ふいに目の前が明るくなって、トトは、その眩しさに思わず顔をそむけました。

 トト「君たちにとって、僕の存在は邪魔なはずじゃないのか?」
 バアル「ま、オレもそう思うんだけどな。お前にはやって貰わなきゃならないことがあるらしい。」

 ゆっくりとした足音が響き、暗がりの向こうから、見慣れた一人の神が姿を現します。それは、トトもよく知る、赤の砂漠を守護領域とする、荒々しい破壊の神セトでした。

 トト「…セト様!」
 セト「お前には、我々の創る歴史を記録して貰わねばならんのでな。これから地上に創られる、新たなる王国の王たちの名も。そう、覇者たるものの名を刻み、未来へ伝える者がいなくては、栄華は時の流れにうずもれてしまうだろう」
 トト「どうして、こんな! 仲間を裏切るなんて…、この国を侵略させるなんて!」
 セト「仲間? ふん、誰が仲間だと。あの、忌々しいイシスや吐き気のするオシリスの同盟者たちが私の仲間だというのか。くだらん妄想だな」
 トト「まだ昔のことを! 今は、そんなことを言ってる場合じゃ…!」

バアルに強かに打ちつけられて、トトは、続ける言葉を喉に詰まらせてしまいました。
 むせ込む彼を、セトは冷ややかに見下ろして言います。

 セト「弱い者が負け、強い者が生き残る。それのどこが間違っている。この国の人間どもは、神々の守護に慣れて安心しきっていた。愚かにも、注意を怠っていた! 神々自身もな。だから負けたのだ。」
 トト「……。」
 セト「王座を奪うことは、私の長年の野望だ。貴様たちとて、それを知っていたではないか。知っていて、仲間だなどと甘い幻にうつつを抜かして、現実を見ていなかったのだ。愚かな」
 トト「だから…異国の神と手を結んで…。」
 バアル「へっ、気付かないとは愚かなモンだぜ。オレたちはずーっとやり取りをしてたってのによ。ま、地位を折半つーのはいただけないが、手柄は半々だからな。それも仕方ねぇや。」

 にやにやと笑いながら、バアルは、異国の剣を抜き放ち、トトの首元にぴったりと付けました。刃の表面が、炎に禍禍しく輝きます。
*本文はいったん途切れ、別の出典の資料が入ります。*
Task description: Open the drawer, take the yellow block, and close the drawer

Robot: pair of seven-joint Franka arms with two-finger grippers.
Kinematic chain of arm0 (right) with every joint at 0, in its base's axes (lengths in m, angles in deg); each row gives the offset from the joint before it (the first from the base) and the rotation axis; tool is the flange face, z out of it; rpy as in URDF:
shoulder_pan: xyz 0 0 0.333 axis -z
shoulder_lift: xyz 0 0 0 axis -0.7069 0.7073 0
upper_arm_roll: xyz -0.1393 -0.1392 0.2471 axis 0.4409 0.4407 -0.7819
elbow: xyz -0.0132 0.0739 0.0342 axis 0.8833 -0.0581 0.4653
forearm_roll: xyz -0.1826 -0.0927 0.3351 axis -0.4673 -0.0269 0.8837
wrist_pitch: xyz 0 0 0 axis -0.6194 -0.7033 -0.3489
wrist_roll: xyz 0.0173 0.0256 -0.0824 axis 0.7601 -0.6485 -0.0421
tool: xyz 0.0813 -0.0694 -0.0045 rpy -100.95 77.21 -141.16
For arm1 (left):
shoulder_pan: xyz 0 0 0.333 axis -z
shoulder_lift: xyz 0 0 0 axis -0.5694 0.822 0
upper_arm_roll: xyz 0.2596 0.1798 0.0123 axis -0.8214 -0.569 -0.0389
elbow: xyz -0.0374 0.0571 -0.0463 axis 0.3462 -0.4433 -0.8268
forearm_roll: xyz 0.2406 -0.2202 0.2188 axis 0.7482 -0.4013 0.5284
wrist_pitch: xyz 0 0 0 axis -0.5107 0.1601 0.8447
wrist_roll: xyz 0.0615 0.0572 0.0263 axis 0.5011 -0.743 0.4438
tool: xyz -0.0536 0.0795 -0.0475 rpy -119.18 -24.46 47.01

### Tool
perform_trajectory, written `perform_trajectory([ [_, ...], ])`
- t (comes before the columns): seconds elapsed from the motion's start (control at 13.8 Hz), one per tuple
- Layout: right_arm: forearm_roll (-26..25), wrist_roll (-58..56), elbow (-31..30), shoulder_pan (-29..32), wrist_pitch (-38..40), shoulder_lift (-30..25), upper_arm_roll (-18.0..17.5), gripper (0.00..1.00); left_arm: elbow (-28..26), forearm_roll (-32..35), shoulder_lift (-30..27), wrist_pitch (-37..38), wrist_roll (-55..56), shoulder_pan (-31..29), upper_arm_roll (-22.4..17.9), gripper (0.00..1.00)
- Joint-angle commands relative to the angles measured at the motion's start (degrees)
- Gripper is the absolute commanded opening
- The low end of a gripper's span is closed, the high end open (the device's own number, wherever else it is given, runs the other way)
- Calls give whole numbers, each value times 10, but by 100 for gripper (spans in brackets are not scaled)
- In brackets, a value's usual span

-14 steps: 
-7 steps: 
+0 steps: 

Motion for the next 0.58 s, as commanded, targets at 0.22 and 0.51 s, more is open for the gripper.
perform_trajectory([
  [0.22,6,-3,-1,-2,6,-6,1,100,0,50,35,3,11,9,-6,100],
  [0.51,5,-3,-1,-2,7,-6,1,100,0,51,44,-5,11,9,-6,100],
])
 バアル「さて、返答は? オレたちに従うか、従わないか。言っとくが、魔法は寝てる間に封じさせてもらったぜ。今のお前はただの貧弱なガキだ。殺すなんてのは、簡単なことだ。」
 トト「……。分かったよ…。」

その言葉を聞き、セトは、満足したように口もとを吊り上げ、背を向けました。

 バアル「おい、いいのか? こんなんで」
 セト「構わん。そいつはバカ正直で、いちど口にしたことは裏切らん。」

 トトは、去ってゆくセトの背中を、唇を噛み締めたままじっと見つめていました。人間世界に届けた伝言は、届いただろうか、と思いながら。